▼

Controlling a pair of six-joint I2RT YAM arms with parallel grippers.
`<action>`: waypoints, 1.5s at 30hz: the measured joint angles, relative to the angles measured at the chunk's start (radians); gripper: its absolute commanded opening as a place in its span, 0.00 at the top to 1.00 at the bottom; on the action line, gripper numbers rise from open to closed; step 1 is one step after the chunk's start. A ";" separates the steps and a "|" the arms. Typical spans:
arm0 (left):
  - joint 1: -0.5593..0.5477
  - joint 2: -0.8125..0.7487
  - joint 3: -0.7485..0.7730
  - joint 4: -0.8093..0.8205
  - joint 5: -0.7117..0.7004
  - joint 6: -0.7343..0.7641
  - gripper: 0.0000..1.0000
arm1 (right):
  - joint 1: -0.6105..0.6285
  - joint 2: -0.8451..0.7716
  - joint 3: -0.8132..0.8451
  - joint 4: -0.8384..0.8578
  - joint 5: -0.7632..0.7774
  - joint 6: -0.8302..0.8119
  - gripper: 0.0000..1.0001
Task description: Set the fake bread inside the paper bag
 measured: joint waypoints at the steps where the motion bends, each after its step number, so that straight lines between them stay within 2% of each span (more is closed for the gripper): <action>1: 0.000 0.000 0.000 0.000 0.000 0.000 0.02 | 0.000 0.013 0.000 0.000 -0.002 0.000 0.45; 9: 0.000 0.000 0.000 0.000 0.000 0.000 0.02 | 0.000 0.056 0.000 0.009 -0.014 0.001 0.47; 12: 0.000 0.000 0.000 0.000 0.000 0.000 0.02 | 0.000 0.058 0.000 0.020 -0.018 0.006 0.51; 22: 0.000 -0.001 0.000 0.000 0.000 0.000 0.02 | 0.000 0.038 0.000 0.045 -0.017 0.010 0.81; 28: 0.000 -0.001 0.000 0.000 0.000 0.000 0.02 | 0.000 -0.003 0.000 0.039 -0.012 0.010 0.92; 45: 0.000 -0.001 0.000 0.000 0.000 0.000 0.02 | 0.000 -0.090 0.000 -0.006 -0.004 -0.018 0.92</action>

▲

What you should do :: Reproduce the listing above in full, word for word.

Exercise solution ::
Controlling a pair of six-joint I2RT YAM arms with parallel grippers.
`<action>`: waypoints, 1.5s at 30hz: the measured joint angles, relative to the angles measured at the chunk's start (radians); gripper: its absolute commanded opening as a place in its span, 0.00 at the top to 1.00 at the bottom; on the action line, gripper numbers rise from open to closed; step 1 is one step after the chunk's start. A ";" separates the steps and a "|" the arms. Typical spans:
arm0 (left):
  - joint 1: -0.5593..0.5477
  - joint 2: -0.8125..0.7487
  - joint 3: -0.7485..0.7730
  - joint 4: -0.8093..0.8205
  - joint 5: -0.7117..0.7004
  - joint 6: -0.7343..0.7641
  - gripper: 0.0000..1.0000
arm1 (right):
  - joint 1: -0.6105..0.6285
  - joint 2: -0.8451..0.7716
  - joint 3: -0.8132..0.8451
  - joint 4: -0.8384..0.8578
  - joint 5: -0.7632..0.7774
  - joint 6: -0.8302..0.8119
  - gripper: 0.0000..1.0001
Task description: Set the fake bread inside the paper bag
 measured: joint waypoints at the steps where the motion bends, each after its step number, so that straight lines between them stay within 2% of each span (more is closed for the gripper): <action>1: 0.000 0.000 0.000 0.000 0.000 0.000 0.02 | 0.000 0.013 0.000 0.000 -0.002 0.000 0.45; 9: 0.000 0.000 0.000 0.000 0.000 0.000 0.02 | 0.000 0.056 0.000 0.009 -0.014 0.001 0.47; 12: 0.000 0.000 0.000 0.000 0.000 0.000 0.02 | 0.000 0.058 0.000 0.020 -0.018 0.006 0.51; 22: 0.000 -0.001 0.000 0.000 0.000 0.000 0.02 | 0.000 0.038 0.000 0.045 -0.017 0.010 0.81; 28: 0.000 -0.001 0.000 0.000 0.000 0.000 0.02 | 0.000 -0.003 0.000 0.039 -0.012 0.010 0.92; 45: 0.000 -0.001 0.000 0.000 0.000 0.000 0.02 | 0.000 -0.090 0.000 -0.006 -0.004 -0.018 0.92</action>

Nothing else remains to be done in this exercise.